Interest in using caprine beta-D-
mannosidosis as a model to evaluate
bone marrow transplantation in the treatment of human lysosomal storage disorders provided the stimulus for characterization of
beta-D-mannosidase in selected goat tissues and induction of hemopoietic chimerism in the goat. Total
beta-D-mannosidase activity was measured with the use of 4-methylumbelliferyl beta-D-
mannopyranoside as substrate. Residual activity in mutant liver was 52% of control but no activity was detectable in mutant kidney or brain tissue. Normal adult goat liver contained two forms of
beta-D-mannosidase, a nonlysosomal form (52%) with a broad pH range for optimum activity (4.5-8.0) and a lysosomal form (48%) with a pH optimum of 5.5. Residual
enzyme in mutant liver consisted entirely of the nonlysosomal form. Normal adult thyroid, kidney and brain contained two major lysosomal
isoenzymes with pIs 5.5 and 5.9 and traces of a minor
isoenzyme with pI 5.0. Normal liver contained three
isoenzymes with similar pIs; however, an
isoenzyme with pI 5.0 predominated.

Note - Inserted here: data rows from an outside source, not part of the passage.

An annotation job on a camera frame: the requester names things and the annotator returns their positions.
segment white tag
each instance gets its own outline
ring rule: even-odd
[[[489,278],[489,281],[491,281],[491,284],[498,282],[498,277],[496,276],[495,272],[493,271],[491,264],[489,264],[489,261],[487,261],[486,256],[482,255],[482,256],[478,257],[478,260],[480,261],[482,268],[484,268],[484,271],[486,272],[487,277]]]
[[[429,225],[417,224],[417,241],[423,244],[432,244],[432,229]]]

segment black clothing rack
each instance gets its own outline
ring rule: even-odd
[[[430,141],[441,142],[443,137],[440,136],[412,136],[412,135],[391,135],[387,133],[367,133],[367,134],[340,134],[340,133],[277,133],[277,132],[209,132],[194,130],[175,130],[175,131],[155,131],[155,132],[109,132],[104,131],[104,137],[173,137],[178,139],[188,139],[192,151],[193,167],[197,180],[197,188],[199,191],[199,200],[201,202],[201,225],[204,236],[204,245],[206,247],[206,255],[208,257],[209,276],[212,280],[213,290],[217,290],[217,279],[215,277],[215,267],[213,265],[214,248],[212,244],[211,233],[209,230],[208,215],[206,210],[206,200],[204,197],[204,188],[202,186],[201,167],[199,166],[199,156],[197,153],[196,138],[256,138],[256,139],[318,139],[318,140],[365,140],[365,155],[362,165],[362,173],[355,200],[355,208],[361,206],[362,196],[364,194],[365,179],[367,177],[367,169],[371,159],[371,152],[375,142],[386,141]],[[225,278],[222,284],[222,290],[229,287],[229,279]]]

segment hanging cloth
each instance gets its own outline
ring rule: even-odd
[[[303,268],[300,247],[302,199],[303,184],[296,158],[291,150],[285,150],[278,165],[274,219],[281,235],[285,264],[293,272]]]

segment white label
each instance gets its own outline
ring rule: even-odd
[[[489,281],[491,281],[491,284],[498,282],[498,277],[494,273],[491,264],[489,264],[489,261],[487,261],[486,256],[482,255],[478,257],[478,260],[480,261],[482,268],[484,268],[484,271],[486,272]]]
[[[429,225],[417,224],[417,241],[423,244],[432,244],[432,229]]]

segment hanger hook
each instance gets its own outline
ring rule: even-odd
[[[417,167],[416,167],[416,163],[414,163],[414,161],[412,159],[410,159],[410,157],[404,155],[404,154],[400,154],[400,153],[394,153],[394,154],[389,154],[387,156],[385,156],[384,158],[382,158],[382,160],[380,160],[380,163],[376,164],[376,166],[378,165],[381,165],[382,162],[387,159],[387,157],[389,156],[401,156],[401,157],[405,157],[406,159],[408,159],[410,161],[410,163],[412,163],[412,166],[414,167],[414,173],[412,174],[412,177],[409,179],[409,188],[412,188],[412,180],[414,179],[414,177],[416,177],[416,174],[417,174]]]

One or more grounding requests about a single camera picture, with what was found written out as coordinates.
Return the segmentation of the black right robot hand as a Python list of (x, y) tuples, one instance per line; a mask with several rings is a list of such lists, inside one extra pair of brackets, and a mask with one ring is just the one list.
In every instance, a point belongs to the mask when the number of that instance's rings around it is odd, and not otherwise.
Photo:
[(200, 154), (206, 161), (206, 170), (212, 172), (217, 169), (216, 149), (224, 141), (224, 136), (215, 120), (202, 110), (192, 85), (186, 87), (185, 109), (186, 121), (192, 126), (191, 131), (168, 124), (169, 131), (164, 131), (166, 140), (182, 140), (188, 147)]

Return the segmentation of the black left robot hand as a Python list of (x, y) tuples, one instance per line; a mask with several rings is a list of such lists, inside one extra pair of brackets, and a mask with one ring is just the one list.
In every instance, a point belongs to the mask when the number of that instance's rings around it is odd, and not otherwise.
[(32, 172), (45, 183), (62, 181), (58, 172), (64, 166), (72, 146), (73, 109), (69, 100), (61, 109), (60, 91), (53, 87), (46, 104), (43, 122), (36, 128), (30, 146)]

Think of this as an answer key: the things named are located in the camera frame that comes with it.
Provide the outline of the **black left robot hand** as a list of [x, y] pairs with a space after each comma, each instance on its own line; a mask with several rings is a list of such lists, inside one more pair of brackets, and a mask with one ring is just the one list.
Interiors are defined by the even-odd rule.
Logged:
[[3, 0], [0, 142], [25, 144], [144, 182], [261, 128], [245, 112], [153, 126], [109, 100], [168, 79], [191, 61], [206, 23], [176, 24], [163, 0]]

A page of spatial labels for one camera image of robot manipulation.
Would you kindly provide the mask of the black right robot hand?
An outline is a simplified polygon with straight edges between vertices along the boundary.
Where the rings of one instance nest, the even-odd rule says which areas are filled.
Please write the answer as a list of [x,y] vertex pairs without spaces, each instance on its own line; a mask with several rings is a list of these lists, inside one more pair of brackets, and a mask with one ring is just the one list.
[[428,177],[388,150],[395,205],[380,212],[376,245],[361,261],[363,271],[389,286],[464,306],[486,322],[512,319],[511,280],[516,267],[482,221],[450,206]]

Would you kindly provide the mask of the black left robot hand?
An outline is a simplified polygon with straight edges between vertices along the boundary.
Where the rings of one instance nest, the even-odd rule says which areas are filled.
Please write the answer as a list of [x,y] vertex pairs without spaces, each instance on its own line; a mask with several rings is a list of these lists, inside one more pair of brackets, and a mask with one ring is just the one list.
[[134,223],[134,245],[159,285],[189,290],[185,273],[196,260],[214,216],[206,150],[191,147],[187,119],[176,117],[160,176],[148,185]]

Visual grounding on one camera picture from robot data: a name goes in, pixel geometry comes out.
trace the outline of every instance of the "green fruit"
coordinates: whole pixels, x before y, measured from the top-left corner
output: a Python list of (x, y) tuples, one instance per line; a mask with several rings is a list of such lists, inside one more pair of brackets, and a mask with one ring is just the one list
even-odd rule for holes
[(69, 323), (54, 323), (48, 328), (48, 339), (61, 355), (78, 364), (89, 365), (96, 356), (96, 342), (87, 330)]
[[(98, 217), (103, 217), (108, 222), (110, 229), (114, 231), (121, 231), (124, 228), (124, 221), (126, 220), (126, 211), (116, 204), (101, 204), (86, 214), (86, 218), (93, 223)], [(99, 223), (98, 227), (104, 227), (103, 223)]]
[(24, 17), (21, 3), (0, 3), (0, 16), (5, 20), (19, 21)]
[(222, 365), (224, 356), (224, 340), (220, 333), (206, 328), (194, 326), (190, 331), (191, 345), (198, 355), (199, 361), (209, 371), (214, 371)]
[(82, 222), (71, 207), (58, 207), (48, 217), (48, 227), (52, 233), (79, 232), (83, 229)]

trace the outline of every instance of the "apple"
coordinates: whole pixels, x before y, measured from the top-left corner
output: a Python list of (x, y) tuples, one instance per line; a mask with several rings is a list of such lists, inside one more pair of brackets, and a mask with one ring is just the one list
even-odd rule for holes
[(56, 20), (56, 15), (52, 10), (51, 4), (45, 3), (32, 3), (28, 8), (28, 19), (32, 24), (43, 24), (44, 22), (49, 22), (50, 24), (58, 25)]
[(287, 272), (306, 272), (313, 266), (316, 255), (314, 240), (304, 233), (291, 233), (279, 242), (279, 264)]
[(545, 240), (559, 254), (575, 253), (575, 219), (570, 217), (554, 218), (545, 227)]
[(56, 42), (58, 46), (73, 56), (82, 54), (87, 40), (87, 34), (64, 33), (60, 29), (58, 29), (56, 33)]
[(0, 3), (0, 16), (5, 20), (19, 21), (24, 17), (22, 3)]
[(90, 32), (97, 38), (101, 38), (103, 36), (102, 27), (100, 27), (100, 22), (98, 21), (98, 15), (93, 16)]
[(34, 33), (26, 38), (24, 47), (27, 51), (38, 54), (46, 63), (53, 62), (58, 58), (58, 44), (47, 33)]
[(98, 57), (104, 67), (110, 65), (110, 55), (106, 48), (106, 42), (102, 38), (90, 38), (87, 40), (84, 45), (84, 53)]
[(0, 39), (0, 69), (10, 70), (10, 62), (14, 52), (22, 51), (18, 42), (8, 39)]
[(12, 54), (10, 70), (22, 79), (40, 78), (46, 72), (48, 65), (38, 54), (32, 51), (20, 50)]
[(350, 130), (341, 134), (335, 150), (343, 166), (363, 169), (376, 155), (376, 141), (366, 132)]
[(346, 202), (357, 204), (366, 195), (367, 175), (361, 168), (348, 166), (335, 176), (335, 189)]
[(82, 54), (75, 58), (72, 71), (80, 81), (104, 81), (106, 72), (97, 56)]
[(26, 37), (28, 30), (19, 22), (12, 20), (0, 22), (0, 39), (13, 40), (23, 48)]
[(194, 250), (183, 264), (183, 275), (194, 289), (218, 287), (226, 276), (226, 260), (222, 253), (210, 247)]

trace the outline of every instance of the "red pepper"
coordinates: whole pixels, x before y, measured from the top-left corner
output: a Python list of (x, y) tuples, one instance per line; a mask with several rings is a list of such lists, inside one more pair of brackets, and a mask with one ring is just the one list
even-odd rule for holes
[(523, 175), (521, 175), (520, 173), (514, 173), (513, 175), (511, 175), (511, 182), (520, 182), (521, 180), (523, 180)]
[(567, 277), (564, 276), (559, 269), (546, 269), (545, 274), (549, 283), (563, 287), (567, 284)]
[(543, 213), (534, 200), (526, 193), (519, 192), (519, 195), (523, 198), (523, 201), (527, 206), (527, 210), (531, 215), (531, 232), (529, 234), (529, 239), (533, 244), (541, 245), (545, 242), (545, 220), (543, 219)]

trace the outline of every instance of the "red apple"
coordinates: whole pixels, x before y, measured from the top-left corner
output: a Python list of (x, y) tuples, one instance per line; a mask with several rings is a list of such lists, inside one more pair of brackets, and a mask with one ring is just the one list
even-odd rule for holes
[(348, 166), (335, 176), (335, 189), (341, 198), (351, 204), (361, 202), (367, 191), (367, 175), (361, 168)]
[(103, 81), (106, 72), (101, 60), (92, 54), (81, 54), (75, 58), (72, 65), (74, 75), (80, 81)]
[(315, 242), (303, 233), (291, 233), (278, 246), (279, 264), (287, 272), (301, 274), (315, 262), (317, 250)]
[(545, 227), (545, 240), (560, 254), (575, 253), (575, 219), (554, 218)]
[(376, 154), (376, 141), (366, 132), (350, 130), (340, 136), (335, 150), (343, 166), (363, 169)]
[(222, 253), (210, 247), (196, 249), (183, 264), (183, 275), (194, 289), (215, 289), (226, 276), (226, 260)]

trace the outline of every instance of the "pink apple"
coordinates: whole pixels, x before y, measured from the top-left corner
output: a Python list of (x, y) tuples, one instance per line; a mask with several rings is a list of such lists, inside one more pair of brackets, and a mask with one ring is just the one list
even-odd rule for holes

In 60-day fetal liver lysosomal
isoenzymes predominated and only trace amounts of nonlysosomal
isoenzyme were detectable. Total hepatic
beta-D-mannosidase activity increased towards adult levels during the last 90 days of gestation as a result of increasing nonlysosomal
isoenzyme activity.
Intraperitoneal injection of fetal liver cells into 60-day goat fetuses resulted in sustained hemopoietic chimerism in surviving kids without evidence of
graft-versus-host-disease. These results suggest that
transplantation of normal fetal liver cells into preimmunocompetent goat fetuses affected with beta-D-
mannosidosis is feasible and may provide an alternative strategy for evaluation of postnatal
bone marrow transplantation in the treatment of human lysosomal storage disorders.